Airflow – The Data Orchestrator

Airflow is our daily driver for our data pipelines in production since past 2 years. As we envision to moved away from a vendor locked Big Data ecosystem to pure Apache Big Data ecosystem, Airflow was the obvious choice for scheduling ETL pipelines. Since the inception of Airflow project in October 2014 by Maxime Beauchemin at Airbnb, it has garner a massive community following & support. During initial days, the project was part of Apache Software Foundation’s Incubator program in March 2016 & later in January 2019 it was announced as a top-level Apache project. The project is actively updated with loads of features & bug fixes in newer releases.

What is Airflow ?

Airflow is a workflow orchestration platform, it allows user to develop, schedule & monitor workflows. Airflow is built using Python and is quite a plug-able open-source platform with a wide range of technologies. The workflow itself can be defined as a Python code which can source data, connect to various data engines for transformation & processing. Over a period of usage of using have come across the following benefits:

  • Python make it easy to use even for someone who is at a beginner level in python coding.
  • Highly extensible platform due to a pluggable framework allowing integration with other technologies.
  • Strong opensource community support, you should see their documentation & release note section.
  • Extensive & informative user interface.

Where is Airflow used ?

Airflow is best suited for workflow/tasks which need to be scheduled, automated and can be defined using a python code.

  • Extract – Transform – Load related data operations
  • Business operations – generating business reports & emailing them to stake holders at specific time
  • Infrastructure Automation – Creating, Destroy, Modifying infrastructure, Data Backups
  • Data Science & MLOps – gathering data, preprocessing data, building data set

Airflow can be setup a single standalone instance or a multi node Airflow cluster with worker nodes for processing.

Before Airflow ?

Prior to Apache Airflow exploding as the go to choice for workflow orchestration there were various other tools with its own strengths and weaknesses:

Apache Oozie: Primarily designed for Hadoop workflows, it was well-suited for batch processing and data movement within the Hadoop ecosystem. However, it was not very flexible and less user-friendly for more generalized data orchestration tasks.

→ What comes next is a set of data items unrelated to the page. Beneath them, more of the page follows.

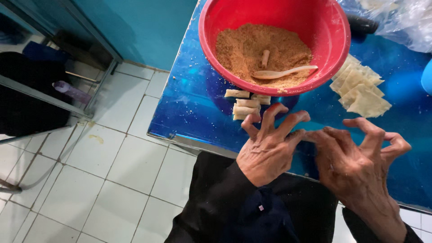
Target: The person sits at a table and rolls spring rolls by hand. They take thin pastry wrappers, spoon brown filling from a red bowl onto a wrapper, fold the wrapper over the filling, and roll it into a cylinder, adding finished rolls to a pile on the table.
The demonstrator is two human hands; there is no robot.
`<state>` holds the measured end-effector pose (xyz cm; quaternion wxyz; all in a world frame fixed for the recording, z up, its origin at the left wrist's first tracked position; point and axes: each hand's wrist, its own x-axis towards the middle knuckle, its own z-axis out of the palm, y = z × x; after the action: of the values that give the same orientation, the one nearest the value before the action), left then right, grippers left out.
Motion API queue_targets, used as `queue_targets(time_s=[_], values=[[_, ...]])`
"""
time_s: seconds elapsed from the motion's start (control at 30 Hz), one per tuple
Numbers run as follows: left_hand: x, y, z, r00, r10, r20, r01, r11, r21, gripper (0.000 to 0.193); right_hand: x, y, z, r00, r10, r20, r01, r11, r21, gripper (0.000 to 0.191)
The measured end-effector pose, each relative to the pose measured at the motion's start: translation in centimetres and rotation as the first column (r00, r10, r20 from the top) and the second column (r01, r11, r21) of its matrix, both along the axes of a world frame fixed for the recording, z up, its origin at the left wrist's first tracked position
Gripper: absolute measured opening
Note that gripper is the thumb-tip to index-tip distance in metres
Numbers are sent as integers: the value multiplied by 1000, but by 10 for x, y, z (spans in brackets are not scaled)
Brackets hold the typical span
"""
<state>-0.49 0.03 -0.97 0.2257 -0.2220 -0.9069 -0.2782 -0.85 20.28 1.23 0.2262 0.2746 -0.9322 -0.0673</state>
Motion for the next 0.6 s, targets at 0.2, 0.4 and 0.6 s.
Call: queue_targets(time_s=[0.2, 0.4, 0.6], values=[[-1, 2, -3, 1000, 21, -8, -20, 993, 113, 63, -7, -8, 10, 999, 14, -33, -13, 999, 31, 25], [2, 7, -12, 989, 94, -111, -66, 971, 230, 55, -20, -3, -6, 998, -8, -69, 7, 1000, -22, 17], [21, 10, -15, 967, 53, -250, -30, 995, 94, 43, 3, 24, -17, 989, 63, 134, -28, 969, -247, 25]])
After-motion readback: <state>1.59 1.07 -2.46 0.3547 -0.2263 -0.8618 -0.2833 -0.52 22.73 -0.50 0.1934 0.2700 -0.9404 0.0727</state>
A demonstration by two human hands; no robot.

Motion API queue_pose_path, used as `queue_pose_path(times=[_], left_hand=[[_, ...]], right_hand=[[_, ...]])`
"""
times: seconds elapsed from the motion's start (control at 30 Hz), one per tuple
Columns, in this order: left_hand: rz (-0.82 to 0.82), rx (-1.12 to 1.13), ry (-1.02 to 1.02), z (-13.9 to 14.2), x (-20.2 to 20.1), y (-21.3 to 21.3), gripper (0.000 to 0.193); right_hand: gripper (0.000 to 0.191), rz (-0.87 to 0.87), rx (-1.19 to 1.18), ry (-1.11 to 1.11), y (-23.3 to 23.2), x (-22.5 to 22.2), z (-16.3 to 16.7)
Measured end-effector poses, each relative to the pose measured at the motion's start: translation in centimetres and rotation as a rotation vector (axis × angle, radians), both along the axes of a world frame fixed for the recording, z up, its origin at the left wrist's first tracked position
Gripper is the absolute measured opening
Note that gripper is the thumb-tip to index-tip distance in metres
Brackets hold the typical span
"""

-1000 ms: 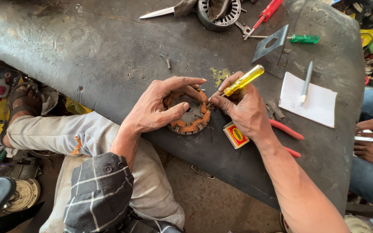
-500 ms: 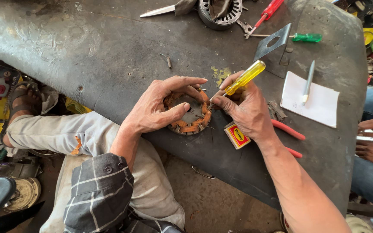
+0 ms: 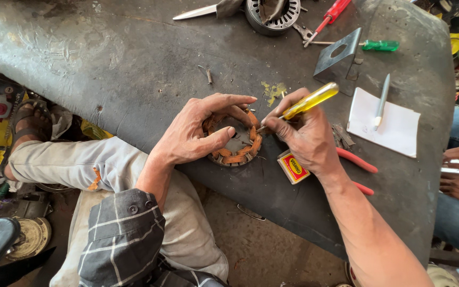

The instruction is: The person uses a yellow-handled screwdriver to pry and adjust copper windings on a motor stator held in their left hand. They repeatedly press and lift the windings while rotating the stator to access different slots.

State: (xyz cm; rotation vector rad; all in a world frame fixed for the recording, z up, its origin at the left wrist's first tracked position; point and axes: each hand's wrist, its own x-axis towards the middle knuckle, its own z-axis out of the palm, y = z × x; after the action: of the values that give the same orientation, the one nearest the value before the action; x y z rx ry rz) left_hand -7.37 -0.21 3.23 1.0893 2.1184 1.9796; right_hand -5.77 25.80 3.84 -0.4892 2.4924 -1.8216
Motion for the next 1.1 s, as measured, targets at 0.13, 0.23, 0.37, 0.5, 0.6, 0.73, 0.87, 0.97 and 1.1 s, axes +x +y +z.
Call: queue_pose_path(times=[0.13,0.23,0.37,0.5,0.6,0.73,0.87,0.97,1.1], left_hand=[[0.0,-0.003,0.006,0.1,0.0,0.0,0.059],[0.009,-0.017,0.031,0.1,0.0,0.0,0.06],[0.009,-0.013,0.018,0.0,0.1,-0.1,0.059],[0.013,-0.014,0.04,-0.1,0.0,0.0,0.059],[0.01,-0.02,0.016,-0.1,0.0,0.0,0.059],[0.005,-0.009,0.024,0.0,0.0,0.0,0.059],[0.002,-0.001,0.009,-0.1,0.0,0.0,0.058],[-0.005,0.006,0.001,0.0,-0.1,0.0,0.058],[0.0,-0.005,0.004,0.0,0.0,-0.1,0.058]], right_hand=[[0.033,-0.013,-0.004,0.021,-0.3,0.1,0.1],[0.036,-0.021,0.012,0.013,-0.5,0.4,0.2],[0.038,-0.021,0.019,0.043,-0.8,0.6,0.3],[0.038,-0.017,0.076,0.101,-0.9,0.7,0.5],[0.038,-0.027,0.078,0.096,-1.1,0.8,0.6],[0.036,-0.034,0.178,0.161,-1.4,0.9,0.9],[0.032,-0.045,0.284,0.183,-1.5,0.9,1.0],[0.03,-0.056,0.264,0.151,-1.5,0.7,1.0],[0.032,-0.051,0.037,0.111,-1.1,0.6,0.6]])
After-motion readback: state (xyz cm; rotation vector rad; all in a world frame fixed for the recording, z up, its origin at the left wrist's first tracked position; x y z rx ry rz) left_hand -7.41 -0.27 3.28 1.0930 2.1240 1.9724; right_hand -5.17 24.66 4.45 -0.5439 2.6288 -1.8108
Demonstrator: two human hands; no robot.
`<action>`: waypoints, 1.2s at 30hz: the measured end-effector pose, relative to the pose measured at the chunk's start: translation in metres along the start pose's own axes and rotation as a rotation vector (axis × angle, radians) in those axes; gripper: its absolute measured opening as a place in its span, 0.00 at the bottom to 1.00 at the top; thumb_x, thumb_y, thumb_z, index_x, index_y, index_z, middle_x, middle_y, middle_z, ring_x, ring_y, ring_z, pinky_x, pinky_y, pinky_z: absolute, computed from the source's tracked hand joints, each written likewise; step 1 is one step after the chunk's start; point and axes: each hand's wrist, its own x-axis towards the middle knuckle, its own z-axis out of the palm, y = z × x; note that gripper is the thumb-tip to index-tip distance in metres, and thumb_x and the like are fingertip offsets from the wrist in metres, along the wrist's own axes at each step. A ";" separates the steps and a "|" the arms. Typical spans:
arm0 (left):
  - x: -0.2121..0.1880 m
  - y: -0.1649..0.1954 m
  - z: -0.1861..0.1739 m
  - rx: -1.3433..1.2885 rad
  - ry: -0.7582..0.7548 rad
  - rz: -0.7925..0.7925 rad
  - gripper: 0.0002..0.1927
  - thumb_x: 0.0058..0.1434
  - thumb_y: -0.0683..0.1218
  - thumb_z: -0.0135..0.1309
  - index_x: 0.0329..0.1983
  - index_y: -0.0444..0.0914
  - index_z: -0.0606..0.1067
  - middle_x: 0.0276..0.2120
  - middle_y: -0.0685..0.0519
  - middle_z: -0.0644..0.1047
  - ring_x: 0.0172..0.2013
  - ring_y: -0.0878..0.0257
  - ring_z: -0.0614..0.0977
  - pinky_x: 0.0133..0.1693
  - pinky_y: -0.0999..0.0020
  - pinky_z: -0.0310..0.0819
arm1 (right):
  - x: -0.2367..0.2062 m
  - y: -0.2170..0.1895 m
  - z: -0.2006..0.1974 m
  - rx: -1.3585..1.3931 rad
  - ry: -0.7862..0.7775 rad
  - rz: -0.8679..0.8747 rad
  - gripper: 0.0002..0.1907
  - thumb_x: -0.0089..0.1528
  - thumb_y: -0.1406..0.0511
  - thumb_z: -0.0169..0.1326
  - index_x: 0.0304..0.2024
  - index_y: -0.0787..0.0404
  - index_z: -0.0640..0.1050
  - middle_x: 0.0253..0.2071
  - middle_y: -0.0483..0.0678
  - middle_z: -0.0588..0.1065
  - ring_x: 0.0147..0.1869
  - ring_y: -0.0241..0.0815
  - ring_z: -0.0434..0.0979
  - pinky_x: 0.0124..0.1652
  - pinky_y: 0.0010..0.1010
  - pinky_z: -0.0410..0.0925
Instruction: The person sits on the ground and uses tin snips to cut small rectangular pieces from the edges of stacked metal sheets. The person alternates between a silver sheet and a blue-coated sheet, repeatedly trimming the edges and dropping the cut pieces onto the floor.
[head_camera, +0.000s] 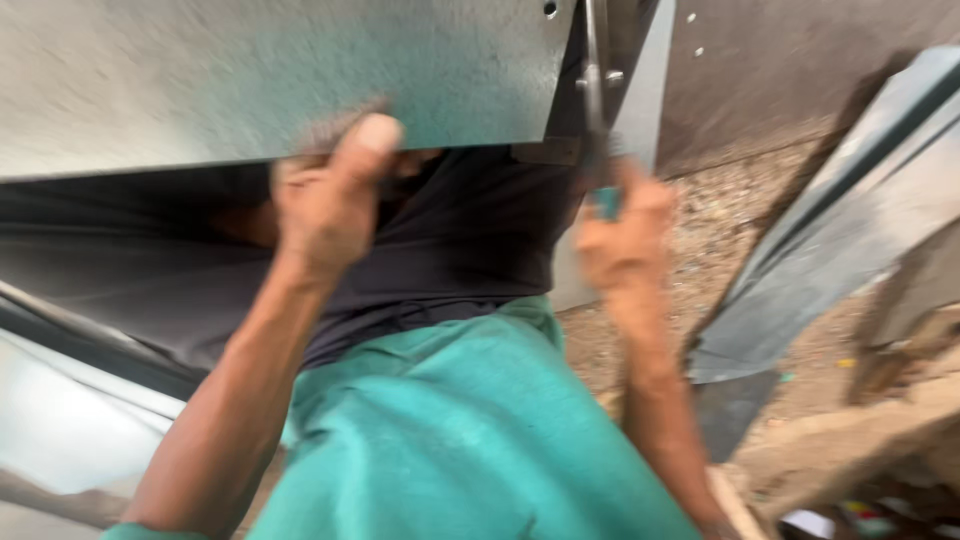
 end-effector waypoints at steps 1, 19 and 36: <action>0.002 0.003 -0.006 -0.091 -0.047 -0.024 0.13 0.71 0.46 0.61 0.47 0.30 0.79 0.41 0.50 0.83 0.40 0.64 0.84 0.42 0.69 0.81 | 0.002 0.001 -0.016 0.043 -0.121 0.189 0.17 0.61 0.64 0.48 0.48 0.67 0.79 0.32 0.59 0.76 0.34 0.49 0.75 0.37 0.37 0.66; 0.068 -0.052 0.055 0.182 -0.239 0.155 0.18 0.79 0.50 0.54 0.67 0.38 0.74 0.48 0.50 0.84 0.47 0.65 0.86 0.53 0.70 0.81 | -0.020 -0.050 0.061 1.268 -0.158 0.209 0.25 0.52 0.66 0.40 0.52 0.67 0.70 0.38 0.49 0.70 0.42 0.39 0.70 0.39 0.30 0.67; 0.048 -0.030 0.030 0.139 -0.259 0.252 0.10 0.76 0.46 0.55 0.55 0.39 0.80 0.43 0.53 0.85 0.41 0.67 0.86 0.44 0.73 0.84 | -0.044 -0.055 0.024 1.327 -0.498 0.509 0.25 0.46 0.67 0.45 0.48 0.59 0.74 0.38 0.46 0.78 0.41 0.38 0.79 0.37 0.28 0.70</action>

Luigi: Build by the Developers at Spotify, it was a simple tool for Python Based workflows. Workflow and task were encompassed as a docker image which limited it’s visibility.

Cron: A classic Linux scheduling tool that can be used to trigger scripts and commands at specific intervals. Not necessary a orchestration tool, but could be leveraged to spawn a script containing a basic workflow.

Jenkins: A best choice for CI/CD orchestration, but can also serve data centric pipeline. Data extraction & loading of data can be accomplished via writing groovy code but it can easily become complex to manage large scale workflows.

Benefits of Using Airflow

Programmatic Workflow Definition: Allows creating workflows using python code which can be version controlled via Git. This further enabled developers to share and collaborate on workflow design & flow.

Scalability and Flexibility: Airflow handle large workflow with an ease. Workflow can be as complex as fetching data from streaming queue & batch processing the same at regular interval before writing it to HDFS store or GCS. This functionality of handling varied workflow is enabled via Airflow operators, executors & queue.

Open-Source and Customizable: Being an opensource project benefits Airflow user due to its Zero licensing costs and further give them the ability to contribute or modify the source code of Airflow to suite their requirement.

Extensive Community and Support: Airflow has Active community for troubleshooting and feature requests & extensive documentation and tutorials.

Use cases of Airflow

Data Pipelines: Creating & managing data pipeline is best suited use case for Airflow – building tasks for ETL (Extract, Transform, Load) processes. Building workflow for Data warehousing and business intelligence reporting.

Machine Learning & AI Workflows : With support and integration with popular ML framework, Airflow is widely used in Model training, deployment, and monitoring.

DevOps and Automation: This has been largely an forte of Jenkins, but same can be leveraged for automating deployment scripts & continuous Integration/Continuous Deployment (CI/CD) pipelines.

Other Scenarios: include Report generation and scheduling report delivery, automation of file management and transfer.

In followup articles we will delve further in to architecture and product offering of Airflow.